The Room
Xochi opened at the Marriott Marquis Houston in 2017 — Hugo Ortega's third major Mexican concept, dedicated to the cooking of Oaxaca. The dining room is the most-disciplined regional-Mexican fine-dining room in Texas: white walls, warm wood, hand-glazed black-and-gold tile, and an open kitchen at the back where the masa-and-mole programme is visible from most tables.
The James Beard Foundation shortlisted Xochi for Best New Restaurant in America in 2018. The Texas Monthly named it the year's best new restaurant. The Houston Press has held Xochi on its top-ten list every year since opening.

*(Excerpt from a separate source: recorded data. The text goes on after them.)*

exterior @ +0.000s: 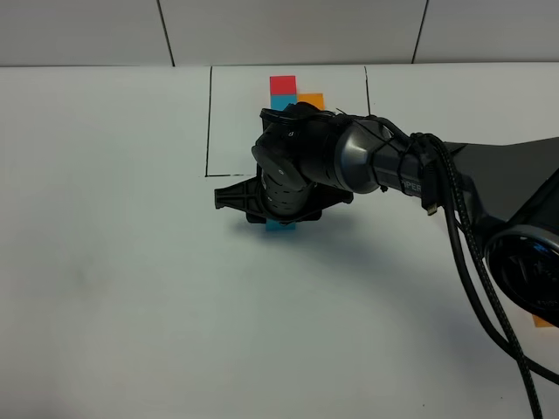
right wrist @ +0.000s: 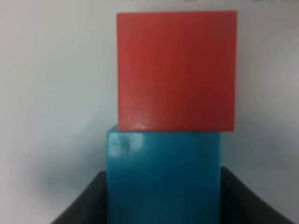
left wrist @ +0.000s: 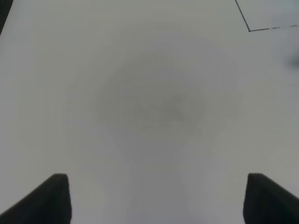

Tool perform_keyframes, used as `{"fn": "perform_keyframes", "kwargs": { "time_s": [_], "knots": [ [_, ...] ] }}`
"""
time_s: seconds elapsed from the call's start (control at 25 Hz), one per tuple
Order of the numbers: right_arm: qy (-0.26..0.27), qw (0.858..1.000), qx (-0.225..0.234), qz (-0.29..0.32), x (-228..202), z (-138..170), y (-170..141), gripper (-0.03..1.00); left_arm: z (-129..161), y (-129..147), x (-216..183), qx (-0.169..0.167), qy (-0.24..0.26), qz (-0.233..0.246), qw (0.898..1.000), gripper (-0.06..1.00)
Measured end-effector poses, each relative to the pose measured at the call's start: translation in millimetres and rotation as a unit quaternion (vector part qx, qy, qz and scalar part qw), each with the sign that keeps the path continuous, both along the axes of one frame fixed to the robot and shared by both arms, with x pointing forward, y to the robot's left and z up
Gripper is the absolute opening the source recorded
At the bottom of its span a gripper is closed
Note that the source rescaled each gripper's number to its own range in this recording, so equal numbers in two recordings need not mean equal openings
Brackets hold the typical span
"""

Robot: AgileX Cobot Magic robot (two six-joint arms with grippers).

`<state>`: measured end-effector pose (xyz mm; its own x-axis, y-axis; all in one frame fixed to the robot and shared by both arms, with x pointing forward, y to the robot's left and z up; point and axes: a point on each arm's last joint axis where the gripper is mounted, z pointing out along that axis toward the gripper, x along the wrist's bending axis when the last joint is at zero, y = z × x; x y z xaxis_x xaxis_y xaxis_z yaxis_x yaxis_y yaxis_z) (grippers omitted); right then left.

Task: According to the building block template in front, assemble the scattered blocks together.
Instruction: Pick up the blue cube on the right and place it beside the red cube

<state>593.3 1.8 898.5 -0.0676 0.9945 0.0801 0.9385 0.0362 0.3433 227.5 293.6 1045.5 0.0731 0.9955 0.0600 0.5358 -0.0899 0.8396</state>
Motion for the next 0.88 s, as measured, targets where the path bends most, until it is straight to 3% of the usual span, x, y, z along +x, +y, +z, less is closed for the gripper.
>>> {"fn": "perform_keyframes", "kwargs": {
  "time_s": [0.24,0.88],
  "knots": [
    [0.004,1.0,0.012,-0.025,0.4,0.0,-0.2,0.21,0.0,0.0,0.0,0.0,0.0,0.0,1.0,0.71],
    [0.014,1.0,0.005,-0.012,-1.1,0.5,-0.2,0.21,0.0,0.0,0.0,0.0,0.0,0.0,1.0,0.71]
  ]
}}
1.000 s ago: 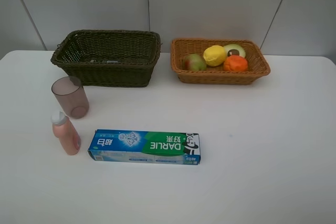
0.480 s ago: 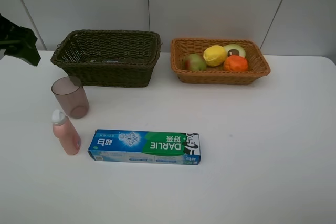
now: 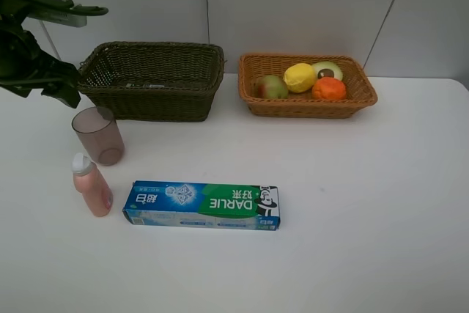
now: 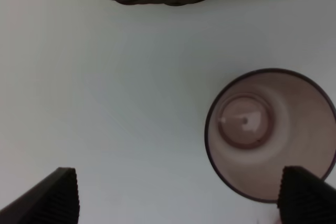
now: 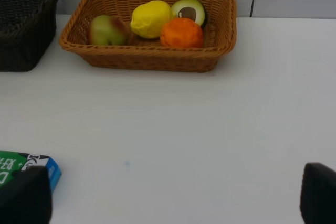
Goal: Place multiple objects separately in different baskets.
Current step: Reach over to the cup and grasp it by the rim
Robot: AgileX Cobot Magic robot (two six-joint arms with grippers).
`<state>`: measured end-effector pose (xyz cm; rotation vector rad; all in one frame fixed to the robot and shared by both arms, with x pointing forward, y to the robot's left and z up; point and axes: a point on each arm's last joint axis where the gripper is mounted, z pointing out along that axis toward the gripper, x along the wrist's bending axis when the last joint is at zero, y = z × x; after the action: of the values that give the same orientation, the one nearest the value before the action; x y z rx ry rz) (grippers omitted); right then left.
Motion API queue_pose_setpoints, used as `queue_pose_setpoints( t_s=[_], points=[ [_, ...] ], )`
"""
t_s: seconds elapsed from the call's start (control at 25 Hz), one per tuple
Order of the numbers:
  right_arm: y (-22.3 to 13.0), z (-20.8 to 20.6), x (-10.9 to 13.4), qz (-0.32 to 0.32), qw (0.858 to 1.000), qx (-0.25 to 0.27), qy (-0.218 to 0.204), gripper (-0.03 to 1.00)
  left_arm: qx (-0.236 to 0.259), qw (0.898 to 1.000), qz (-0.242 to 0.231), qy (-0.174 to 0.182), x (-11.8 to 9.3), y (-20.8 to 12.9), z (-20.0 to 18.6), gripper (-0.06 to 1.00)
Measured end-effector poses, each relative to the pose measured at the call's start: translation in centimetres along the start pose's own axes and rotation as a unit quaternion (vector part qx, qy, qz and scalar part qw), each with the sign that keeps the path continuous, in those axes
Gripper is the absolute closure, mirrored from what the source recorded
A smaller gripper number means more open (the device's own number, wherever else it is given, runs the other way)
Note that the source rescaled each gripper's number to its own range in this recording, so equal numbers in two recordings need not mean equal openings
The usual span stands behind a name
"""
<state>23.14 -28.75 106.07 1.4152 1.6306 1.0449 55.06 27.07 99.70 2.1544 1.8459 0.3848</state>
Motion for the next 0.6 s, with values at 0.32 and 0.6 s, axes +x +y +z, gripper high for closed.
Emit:
queue_pose_setpoints(
  t_s=[0.32, 0.6],
  points=[
    [0.0, 0.0, 0.0, 0.0, 1.0, 0.0, 0.0, -0.03, 0.035, 0.999, -0.004, -0.006, -0.1, -0.1, 3.2, -0.05],
    [0.0, 0.0, 0.0, 0.0, 1.0, 0.0, 0.0, -0.03, 0.051, 0.999, -0.008, -0.008, -0.2, -0.3, 6.5, -0.05]
  ],
)
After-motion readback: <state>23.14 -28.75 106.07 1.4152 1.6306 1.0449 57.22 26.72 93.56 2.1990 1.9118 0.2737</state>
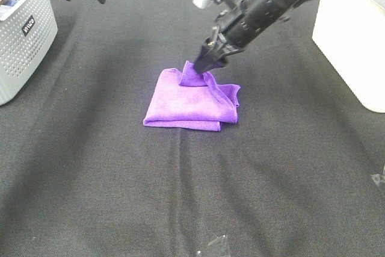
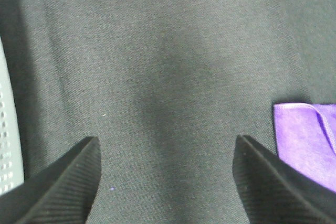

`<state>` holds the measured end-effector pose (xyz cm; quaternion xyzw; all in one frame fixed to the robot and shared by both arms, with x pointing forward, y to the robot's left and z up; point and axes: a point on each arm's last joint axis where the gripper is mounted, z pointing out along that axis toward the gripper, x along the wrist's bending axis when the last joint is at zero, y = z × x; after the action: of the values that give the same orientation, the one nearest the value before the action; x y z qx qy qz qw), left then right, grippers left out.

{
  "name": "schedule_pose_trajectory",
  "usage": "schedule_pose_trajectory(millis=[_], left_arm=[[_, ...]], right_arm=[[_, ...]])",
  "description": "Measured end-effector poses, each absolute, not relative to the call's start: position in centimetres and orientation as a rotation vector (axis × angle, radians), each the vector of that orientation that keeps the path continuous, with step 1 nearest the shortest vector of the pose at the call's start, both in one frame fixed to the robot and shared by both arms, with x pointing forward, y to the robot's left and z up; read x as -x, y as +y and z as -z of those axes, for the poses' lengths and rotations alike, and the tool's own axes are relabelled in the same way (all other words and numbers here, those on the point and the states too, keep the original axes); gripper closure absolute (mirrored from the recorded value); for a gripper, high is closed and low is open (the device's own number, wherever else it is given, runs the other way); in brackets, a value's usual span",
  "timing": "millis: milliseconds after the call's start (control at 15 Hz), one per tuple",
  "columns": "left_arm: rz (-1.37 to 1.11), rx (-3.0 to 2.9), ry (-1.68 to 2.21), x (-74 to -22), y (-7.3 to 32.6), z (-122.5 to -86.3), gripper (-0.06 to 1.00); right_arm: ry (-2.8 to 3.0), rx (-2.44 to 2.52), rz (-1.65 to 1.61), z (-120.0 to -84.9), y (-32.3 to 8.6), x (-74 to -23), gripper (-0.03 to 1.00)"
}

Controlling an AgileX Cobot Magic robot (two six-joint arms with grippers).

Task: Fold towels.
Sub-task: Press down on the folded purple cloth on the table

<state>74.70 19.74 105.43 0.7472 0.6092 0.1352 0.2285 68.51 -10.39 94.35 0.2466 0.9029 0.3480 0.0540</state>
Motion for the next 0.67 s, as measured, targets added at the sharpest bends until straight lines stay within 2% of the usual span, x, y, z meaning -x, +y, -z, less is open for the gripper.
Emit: schedule_pose_trajectory(millis=[200,600,667], left_arm=[[-0.343,-2.051,1.663,-74.7,19.5,-105.5,0.27],[-0.334,-2.054,1.652,-74.6,19.4,-105.5,0.27],[-0.334,-2.055,1.651,-74.6,19.4,-105.5,0.27]], right_arm=[[2.711,-0.703,-1.189,-93.9,-9.7,-68.7,0.3],[2.718,-0.719,-1.086,-90.5,-10.0,-69.5,0.31],[2.722,-0.719,-1.083,-90.4,-10.0,-69.5,0.34]])
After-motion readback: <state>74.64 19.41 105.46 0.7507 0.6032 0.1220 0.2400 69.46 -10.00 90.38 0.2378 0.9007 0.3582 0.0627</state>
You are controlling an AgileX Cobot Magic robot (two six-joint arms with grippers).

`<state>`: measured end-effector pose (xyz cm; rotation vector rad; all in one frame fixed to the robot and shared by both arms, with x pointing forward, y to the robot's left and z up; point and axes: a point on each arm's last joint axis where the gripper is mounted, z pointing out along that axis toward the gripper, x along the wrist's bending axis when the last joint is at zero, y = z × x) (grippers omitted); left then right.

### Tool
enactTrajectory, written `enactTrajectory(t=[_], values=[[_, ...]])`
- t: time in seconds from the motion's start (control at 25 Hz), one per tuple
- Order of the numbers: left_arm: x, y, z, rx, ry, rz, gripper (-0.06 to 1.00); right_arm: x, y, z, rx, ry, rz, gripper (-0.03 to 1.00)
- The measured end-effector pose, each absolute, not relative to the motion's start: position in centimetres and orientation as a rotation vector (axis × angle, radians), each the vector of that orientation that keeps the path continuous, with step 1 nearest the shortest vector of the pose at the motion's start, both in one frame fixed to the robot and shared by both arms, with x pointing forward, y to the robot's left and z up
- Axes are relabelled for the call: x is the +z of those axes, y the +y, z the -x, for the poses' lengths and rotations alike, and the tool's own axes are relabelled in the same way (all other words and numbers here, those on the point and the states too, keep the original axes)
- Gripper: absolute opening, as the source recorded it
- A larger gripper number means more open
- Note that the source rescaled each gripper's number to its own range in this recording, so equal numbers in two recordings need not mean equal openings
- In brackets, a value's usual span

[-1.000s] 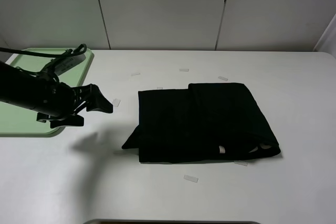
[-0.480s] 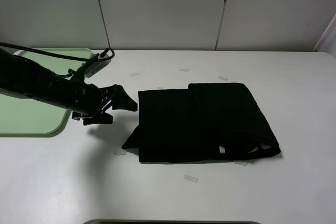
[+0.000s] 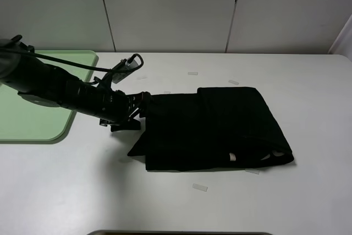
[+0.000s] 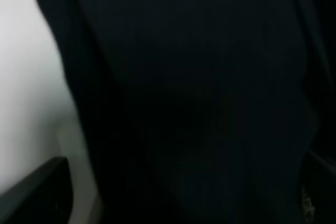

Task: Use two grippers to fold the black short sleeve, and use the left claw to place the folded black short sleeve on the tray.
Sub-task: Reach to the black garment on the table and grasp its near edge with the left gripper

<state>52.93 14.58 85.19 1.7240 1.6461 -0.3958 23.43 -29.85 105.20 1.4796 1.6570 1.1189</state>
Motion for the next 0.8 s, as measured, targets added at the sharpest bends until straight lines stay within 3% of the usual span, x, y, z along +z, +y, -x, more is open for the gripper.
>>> enactTrajectory(t=[0.36, 0.56, 0.68, 0.8], values=[[85.2, 13.5, -53.0, -0.408, 1.629, -1.736, 0.84, 105.2, -29.9, -23.4, 1.119, 1.657, -1.48, 1.0], [85.1, 12.9, -52.7, -0.405, 1.642, -1.75, 0.78, 105.2, -29.9, -23.4, 1.118, 1.656, -1.48, 1.0], [84.9, 12.8, -52.6, -0.382, 1.654, -1.765, 0.68, 105.2, -29.9, -23.4, 1.117, 1.656, -1.48, 1.0], [84.6, 13.0, -52.7, -0.349, 1.684, -1.777, 0.43, 105.2, -29.9, -23.4, 1.117, 1.656, -1.48, 1.0]])
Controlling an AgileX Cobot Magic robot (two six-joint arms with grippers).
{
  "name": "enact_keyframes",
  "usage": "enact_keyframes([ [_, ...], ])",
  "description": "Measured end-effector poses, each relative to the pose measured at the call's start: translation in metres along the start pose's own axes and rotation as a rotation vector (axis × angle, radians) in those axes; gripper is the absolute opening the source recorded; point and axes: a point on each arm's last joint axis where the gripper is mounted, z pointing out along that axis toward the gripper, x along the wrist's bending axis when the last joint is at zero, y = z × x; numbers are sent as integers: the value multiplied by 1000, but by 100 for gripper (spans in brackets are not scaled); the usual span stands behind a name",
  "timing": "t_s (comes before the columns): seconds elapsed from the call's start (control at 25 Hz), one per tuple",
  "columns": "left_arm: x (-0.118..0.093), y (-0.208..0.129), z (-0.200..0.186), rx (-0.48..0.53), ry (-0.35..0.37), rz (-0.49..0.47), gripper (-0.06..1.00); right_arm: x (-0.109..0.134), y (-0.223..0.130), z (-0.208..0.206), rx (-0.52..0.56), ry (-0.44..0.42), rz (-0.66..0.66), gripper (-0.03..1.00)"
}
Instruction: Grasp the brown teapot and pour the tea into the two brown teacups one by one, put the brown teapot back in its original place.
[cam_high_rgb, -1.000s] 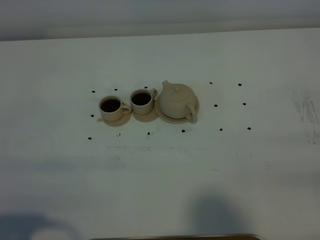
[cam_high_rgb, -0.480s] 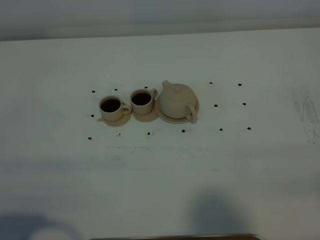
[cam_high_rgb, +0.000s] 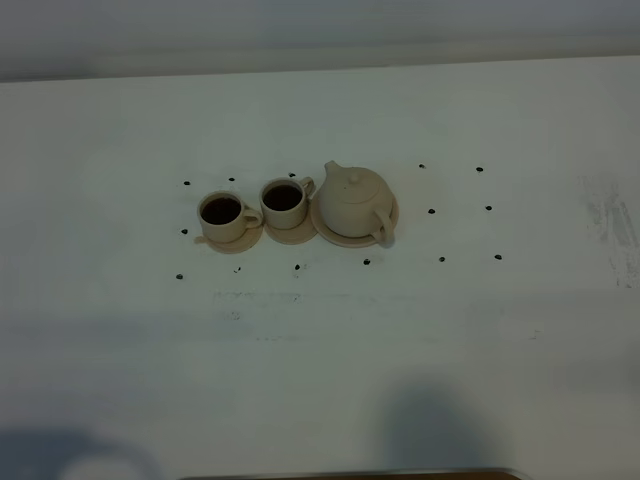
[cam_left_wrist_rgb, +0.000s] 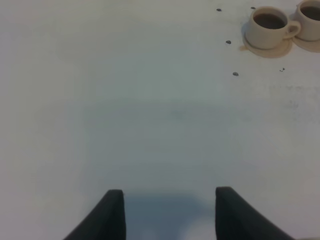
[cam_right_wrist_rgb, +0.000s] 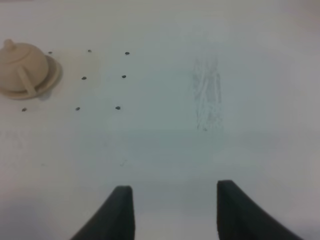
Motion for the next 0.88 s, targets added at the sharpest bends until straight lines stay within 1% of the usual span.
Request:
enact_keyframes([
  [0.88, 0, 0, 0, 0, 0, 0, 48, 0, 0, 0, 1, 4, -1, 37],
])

The downtown address makes it the de-facto convention-week deal-dinner room.
The Food
The seven-mole programme — coloradito, negro, almendrado, manchamanteles, amarillo, verde, and a chichilo or daily-rotating mole — runs as the menu's centre and is the order on every visit. The cochinita pibil, the tlayuda, and the in-house masa programme run the small-plate end. The chocolate programme — Ortega's family in Oaxaca grows cacao — runs through dessert.
Mezcal programme is one of America's deepest — single-village agave spirits sourced through the Ortega family network. Cocktails are mezcal-led: a working mezcal old-fashioned, a Oaxacan negroni, a small batch of working classics. Wine programme is short, weighted toward Spanish and Mexican producers.
Best Occasion Fit
Close a Deal: Xochi is the convention-week downtown deal-dinner address for the working dinner that needs the room to read as serious-Mexican rather than steakhouse. The booth tables along the eastern wall are the right register, the seven-mole tasting is the introduction, and the mezcal programme is the closer.
Impress Clients: International visitors who know Mexican cooking will recognise Xochi as one of America's two or three most-credible Oaxacan kitchens. The mole programme is the language. The chocolate is the introduction. Ortega's name is the credential.
Birthday: Birthdays at Xochi are warm, mole-led, downtown-Mexican-fine-dining affairs the room handles with the practiced ease of an Ortega-group operation.